Вообще сказать, черные байни, ежели они топленные по-настоящему, ольховыми дровами, дюже пользительные. Угару, сажи, копоти и иных средств утомления в них не бывает. Моя байня куда лучше, чем заповедницкая, хотя в той и чисто, как в часовне, и она совсем господская. От нее у меня завсегда делается общее снижение сил и головокруженье. А от моей байни я имею одну восторженность и сладость во всем теле.
Рубил свою баньку я сам. У нас, у савкинских, испокон веков всяк сам себе рубит. У каждого своя байня. Без байни, как без порток,— тоскливо и простудно!
ПЕСНЯ
Еще несколько лет тому назад, в начале осени, местные цыгане, прежде чем разойтись на зимние квартиры, обычно приходили в Михайловское и разбивали свой табор неподалеку от озера Маленец. Здесь они жили у своих костров, отсюда по утрам расходились на свой цыганский промысел: кто погадать, кто поменяться лошадьми...
Как-то в течение почти целого месяца я наблюдал со своей околицы картину, которая неизменно вызывала в моей памяти образы пушкинских «Цыган»:
Когда наступали сумерки, я любил приходить к табору, здоровался со старшим, подсаживался к костру и вместе с другими смотрел на огонь. В огне всегда можно увидеть лицо какого-то человека и мысленно поговорить с ним.

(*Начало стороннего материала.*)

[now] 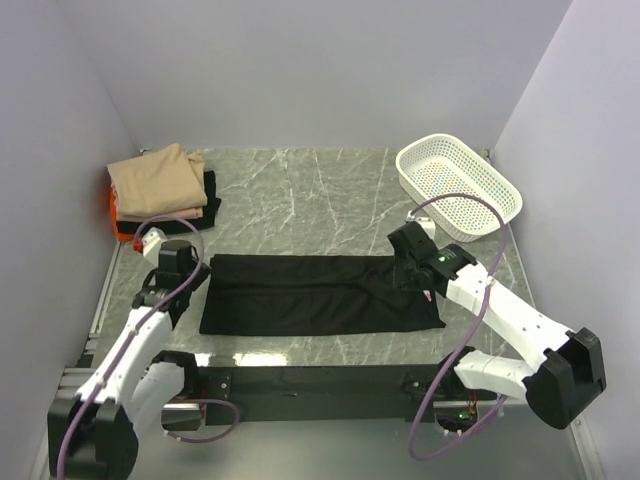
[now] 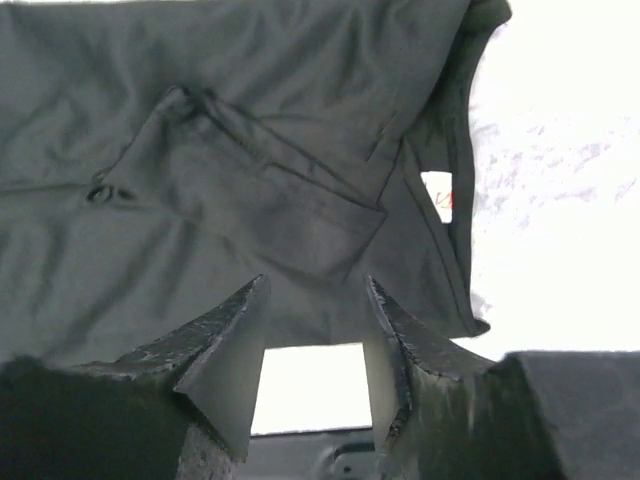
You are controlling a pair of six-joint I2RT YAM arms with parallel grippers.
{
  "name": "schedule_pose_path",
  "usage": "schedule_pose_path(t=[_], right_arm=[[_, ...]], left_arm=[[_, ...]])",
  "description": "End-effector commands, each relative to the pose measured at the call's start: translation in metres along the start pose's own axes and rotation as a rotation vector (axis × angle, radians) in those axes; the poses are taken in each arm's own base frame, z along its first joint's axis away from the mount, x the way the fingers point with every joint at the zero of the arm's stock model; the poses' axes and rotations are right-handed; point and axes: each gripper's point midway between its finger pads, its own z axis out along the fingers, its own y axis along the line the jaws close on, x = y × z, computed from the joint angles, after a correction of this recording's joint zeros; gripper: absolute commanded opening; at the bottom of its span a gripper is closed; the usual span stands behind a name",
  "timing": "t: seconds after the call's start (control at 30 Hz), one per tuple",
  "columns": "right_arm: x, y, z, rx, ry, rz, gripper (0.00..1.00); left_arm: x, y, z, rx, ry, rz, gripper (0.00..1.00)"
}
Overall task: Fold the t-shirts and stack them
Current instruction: Fold the tshirt
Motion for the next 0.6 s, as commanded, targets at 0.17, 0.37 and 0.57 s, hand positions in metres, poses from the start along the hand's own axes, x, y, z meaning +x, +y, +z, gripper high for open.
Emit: schedule_pose_path(t=[0.17,0.37,0.57], right_arm=[[-0.03,0.013,-0.011,-0.011,-0.084,-0.004,0.53],[-0.046,0.056,0.019,-0.125,-0.083,-0.034,0.53],[-0.056,0.081,0.053,-0.179,-0.049,-0.024,0.51]], left_arm=[[-0.033,-0.027,-0.029,0.109,-0.109,-0.066,0.34],[0.002,-0.06,0.001,0.164,0.005,0.016,0.33],[0.039,-0.1,0.027,0.186,0.076,0.15,0.33]])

— Ты не думай,— говорил мне старший,— мы здесь ничего плохого никому не сделаем, и дерева не тронем, ничего не тронем... Мы знаем, Михайловское — для всех святое место. Это и наше святое место... Здесь цыгане осенью испокон веков табором стоят... Старики рассказывали, что сам Александр Сергеевич позволил нам здесь стоять и шатры ставить и даже, говорят, бумагу дал, чтобы никто нас не обидел. Только эта бумага во время войны затерялась, когда немцы почти половину здешних цыган перерезали... Он всегда ходил к нам. Наши бабы ему ворожили... Любил он песни цыганские. И мы пели ему.
Я попросил, чтобы и мне спели какую-нибудь старую, самую старую, «пушкинскую» песню.
— Ваня,— крикнул цыган,— позови Глашку с дочкой, пусть идут сюда!